§ **TASK TO COMPLETE**: Copy out the listing below, keeping every character as is.

§ **RECORD SET**:
^^^^^^^^

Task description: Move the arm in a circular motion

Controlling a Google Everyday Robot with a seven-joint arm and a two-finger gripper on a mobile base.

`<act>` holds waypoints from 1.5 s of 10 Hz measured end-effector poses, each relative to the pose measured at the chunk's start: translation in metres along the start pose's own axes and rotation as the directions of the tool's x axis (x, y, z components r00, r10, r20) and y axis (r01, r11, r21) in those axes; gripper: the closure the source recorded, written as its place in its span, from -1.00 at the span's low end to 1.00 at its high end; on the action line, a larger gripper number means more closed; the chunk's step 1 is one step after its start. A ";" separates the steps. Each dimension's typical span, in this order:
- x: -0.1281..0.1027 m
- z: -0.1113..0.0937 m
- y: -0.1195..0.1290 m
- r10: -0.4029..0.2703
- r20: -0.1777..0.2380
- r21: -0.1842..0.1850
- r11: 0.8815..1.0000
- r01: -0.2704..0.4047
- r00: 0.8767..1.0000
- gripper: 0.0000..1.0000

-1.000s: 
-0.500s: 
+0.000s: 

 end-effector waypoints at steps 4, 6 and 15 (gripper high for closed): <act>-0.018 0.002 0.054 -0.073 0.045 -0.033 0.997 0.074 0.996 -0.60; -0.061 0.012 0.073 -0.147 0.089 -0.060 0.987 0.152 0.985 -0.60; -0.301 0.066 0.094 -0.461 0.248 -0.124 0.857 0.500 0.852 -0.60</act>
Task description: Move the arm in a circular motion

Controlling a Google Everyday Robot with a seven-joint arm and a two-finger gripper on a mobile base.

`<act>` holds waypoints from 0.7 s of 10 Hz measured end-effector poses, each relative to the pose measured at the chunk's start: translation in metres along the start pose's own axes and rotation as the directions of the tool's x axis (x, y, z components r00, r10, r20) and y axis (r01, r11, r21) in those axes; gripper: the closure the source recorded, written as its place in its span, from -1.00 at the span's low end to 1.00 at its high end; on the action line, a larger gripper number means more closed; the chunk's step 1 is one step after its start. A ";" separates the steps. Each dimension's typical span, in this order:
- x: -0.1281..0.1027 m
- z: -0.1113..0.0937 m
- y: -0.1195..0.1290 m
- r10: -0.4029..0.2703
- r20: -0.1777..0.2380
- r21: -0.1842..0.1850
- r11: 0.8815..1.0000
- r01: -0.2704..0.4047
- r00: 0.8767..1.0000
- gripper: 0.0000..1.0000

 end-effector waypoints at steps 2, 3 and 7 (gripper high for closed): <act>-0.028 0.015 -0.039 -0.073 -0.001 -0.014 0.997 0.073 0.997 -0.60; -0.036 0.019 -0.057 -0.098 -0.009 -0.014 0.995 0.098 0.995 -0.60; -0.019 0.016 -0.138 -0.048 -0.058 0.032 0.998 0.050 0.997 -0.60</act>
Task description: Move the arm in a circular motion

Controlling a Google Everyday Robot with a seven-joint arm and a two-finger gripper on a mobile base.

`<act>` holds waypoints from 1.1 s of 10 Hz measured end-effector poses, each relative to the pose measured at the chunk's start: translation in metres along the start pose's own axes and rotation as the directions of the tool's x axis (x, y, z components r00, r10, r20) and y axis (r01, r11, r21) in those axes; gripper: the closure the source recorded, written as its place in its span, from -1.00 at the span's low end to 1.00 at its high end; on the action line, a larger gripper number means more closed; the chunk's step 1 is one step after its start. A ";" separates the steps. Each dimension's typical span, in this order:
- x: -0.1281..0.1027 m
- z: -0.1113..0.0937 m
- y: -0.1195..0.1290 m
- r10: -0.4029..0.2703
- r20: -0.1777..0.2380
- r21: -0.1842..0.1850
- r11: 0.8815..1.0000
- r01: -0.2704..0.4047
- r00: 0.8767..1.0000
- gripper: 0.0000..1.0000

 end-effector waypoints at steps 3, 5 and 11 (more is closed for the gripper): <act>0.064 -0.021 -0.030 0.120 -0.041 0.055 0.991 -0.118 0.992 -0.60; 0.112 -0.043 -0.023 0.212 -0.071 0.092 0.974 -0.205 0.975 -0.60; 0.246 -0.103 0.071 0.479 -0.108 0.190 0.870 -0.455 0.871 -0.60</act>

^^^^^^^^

§ **TASK ANSWER**:
Task description: Move the arm in a circular motion

Controlling a Google Everyday Robot with a seven-joint arm and a two-finger gripper on a mobile base.

`<act>` holds waypoints from 1.5 s of 10 Hz measured end-effector poses, each relative to the pose measured at the chunk's start: translation in metres along the start pose's own axes and rotation as the directions of the tool's x axis (x, y, z components r00, r10, r20) and y axis (r01, r11, r21) in those axes; gripper: the closure the source recorded, written as its place in its span, from -1.00 at the span's low end to 1.00 at its high end; on the action line, a larger gripper number means more closed; the chunk's step 1 is one step after its start. A ";" separates the steps. Each dimension's typical span, in this order:
- x: -0.1281..0.1027 m
- z: -0.1113..0.0937 m
- y: -0.1195..0.1290 m
- r10: -0.4029..0.2703
- r20: -0.1777..0.2380
- r21: -0.1842..0.1850
- r11: 0.8815..1.0000
- r01: -0.2704..0.4047
- r00: 0.8767..1.0000
- gripper: 0.0000..1.0000

-1.000s: 
-0.500s: 
+0.000s: 

 end-effector waypoints at steps 4, 6 and 15 (gripper high for closed): <act>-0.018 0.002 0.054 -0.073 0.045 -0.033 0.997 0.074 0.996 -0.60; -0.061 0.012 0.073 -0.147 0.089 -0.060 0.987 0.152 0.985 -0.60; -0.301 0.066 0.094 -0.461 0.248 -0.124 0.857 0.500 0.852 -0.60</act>
Task description: Move the arm in a circular motion

Controlling a Google Everyday Robot with a seven-joint arm and a two-finger gripper on a mobile base.

`<act>` holds waypoints from 0.7 s of 10 Hz measured end-effector poses, each relative to the pose measured at the chunk's start: translation in metres along the start pose's own axes and rotation as the directions of the tool's x axis (x, y, z components r00, r10, r20) and y axis (r01, r11, r21) in those axes; gripper: the closure the source recorded, written as its place in its span, from -1.00 at the span's low end to 1.00 at its high end; on the action line, a larger gripper number means more closed; the chunk's step 1 is one step after its start. A ";" separates the steps. Each dimension's typical span, in this order:
- x: -0.1281..0.1027 m
- z: -0.1113..0.0937 m
- y: -0.1195..0.1290 m
- r10: -0.4029..0.2703
- r20: -0.1777..0.2380
- r21: -0.1842..0.1850
- r11: 0.8815..1.0000
- r01: -0.2704..0.4047
- r00: 0.8767..1.0000
- gripper: 0.0000..1.0000

 end-effector waypoints at steps 2, 3 and 7 (gripper high for closed): <act>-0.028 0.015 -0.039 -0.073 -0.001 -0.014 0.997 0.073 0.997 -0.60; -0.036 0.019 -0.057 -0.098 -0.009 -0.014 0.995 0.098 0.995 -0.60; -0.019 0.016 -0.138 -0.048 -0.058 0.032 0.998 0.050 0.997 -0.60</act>
Task description: Move the arm in a circular motion

Controlling a Google Everyday Robot with a seven-joint arm and a two-finger gripper on a mobile base.

`<act>` holds waypoints from 1.1 s of 10 Hz measured end-effector poses, each relative to the pose measured at the chunk's start: translation in metres along the start pose's own axes and rotation as the directions of the tool's x axis (x, y, z components r00, r10, r20) and y axis (r01, r11, r21) in those axes; gripper: the closure the source recorded, written as its place in its span, from -1.00 at the span's low end to 1.00 at its high end; on the action line, a larger gripper number means more closed; the chunk's step 1 is one step after its start. A ";" separates the steps. Each dimension's typical span, in this order:
- x: -0.1281..0.1027 m
- z: -0.1113..0.0937 m
- y: -0.1195..0.1290 m
- r10: -0.4029..0.2703
- r20: -0.1777..0.2380
- r21: -0.1842..0.1850
- r11: 0.8815..1.0000
- r01: -0.2704..0.4047
- r00: 0.8767..1.0000
- gripper: 0.0000..1.0000

 end-effector waypoints at steps 3, 5 and 11 (more is closed for the gripper): <act>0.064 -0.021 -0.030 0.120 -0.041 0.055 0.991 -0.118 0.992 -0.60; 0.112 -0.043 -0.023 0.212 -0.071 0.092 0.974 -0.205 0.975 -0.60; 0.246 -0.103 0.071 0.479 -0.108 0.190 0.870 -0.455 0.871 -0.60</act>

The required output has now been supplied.